■ Task requirements
Within the listing that follows, reproduce exactly the lines starting at the line with "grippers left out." and ending at the line with "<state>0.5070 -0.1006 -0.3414", inclusive, and only those. Pictures are dropped.

■ Data excerpt

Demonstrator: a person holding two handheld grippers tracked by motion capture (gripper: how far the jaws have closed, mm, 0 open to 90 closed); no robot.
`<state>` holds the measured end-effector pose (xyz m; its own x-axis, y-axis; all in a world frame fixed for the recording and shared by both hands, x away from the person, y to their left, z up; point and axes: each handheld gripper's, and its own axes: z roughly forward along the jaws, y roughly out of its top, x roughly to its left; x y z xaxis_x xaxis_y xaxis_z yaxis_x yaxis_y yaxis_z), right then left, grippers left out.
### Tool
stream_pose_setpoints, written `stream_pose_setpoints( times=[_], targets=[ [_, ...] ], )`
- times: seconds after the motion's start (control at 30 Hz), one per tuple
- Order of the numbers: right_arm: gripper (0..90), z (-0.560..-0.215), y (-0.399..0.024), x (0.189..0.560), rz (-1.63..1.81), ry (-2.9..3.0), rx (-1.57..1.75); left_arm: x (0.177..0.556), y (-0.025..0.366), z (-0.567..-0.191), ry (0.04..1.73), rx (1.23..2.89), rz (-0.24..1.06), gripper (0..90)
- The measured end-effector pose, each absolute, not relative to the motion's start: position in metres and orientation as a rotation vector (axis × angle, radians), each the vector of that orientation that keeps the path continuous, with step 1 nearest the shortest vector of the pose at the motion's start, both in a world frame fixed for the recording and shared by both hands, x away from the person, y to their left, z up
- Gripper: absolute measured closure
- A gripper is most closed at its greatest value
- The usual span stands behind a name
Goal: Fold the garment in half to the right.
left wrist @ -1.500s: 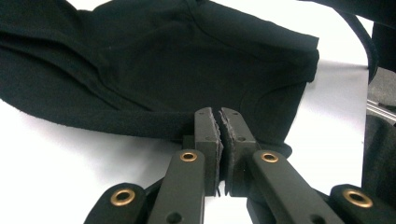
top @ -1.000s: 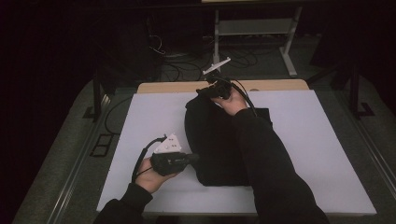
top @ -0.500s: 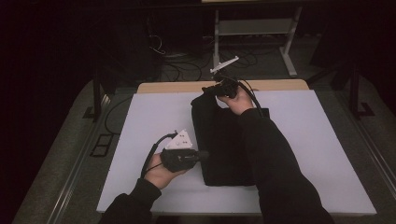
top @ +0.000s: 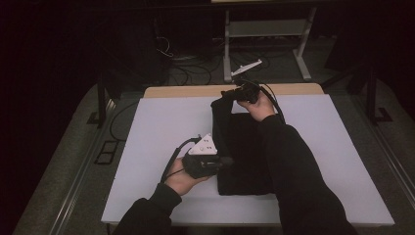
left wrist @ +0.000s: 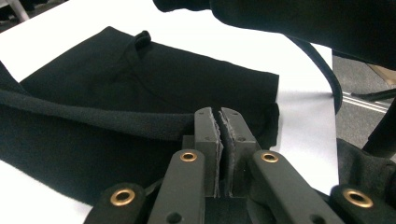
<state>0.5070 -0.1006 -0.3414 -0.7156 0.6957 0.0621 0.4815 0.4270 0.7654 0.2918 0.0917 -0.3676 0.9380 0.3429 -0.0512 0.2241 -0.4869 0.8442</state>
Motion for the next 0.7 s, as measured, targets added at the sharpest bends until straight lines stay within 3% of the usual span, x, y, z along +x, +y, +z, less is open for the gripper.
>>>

■ Answer
`<state>` holds the measured end-effector pose (xyz m; its own x-axis, y-axis; all in a world frame fixed for the recording and shared by both hands, x away from the person, y to their left, z up; point and axes: each handheld gripper's, and its own axes: z roughly forward along the jaws, y roughly out of its top, x roughly to its left; x y z xaxis_x xaxis_y xaxis_z yaxis_x yaxis_y yaxis_z), right then left, grippers left out.
### Tool
stream_pose_setpoints, written `stream_pose_setpoints( times=[_], targets=[ [_, ...] ], )`
- times: seconds after the motion's start (control at 30 Hz), one per tuple
- Order of the numbers: right_arm: gripper (0..90), z (-0.560..-0.215), y (-0.399..0.024), x (0.189..0.560), rz (-1.63..1.81), ry (-2.9..3.0), rx (-1.57..1.75); left_arm: x (0.177..0.556), y (-0.025..0.366), z (-0.567..-0.191), ry (0.04..1.73), rx (1.23..2.89), rz (-0.24..1.06), gripper (0..90)
- The measured end-effector pose, each absolute, not relative to the motion's start: position in metres and orientation as a rotation vector (axis × angle, radians), each the vector of that orientation that keeps the path continuous, with step 1 nearest the shortest vector of the pose at the motion's start, both in a world frame fixed for the recording and shared by both hands, x away from the person, y to their left, z up
- Gripper: absolute measured closure
- A gripper is most closed at its greatest value
- The usual span stands behind a name
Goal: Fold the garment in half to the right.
left wrist @ -1.500s: 
top @ -1.000s: 
top @ -0.500s: 
top @ +0.000s: 
left wrist @ +0.000s: 
<state>0.5070 -0.1006 -0.3414 -0.7156 0.6957 0.0621 0.4815 0.4270 0.7654 0.2918 0.0917 -0.3676 0.9380 0.3429 -0.0512 0.2241 -0.4869 0.8442</state>

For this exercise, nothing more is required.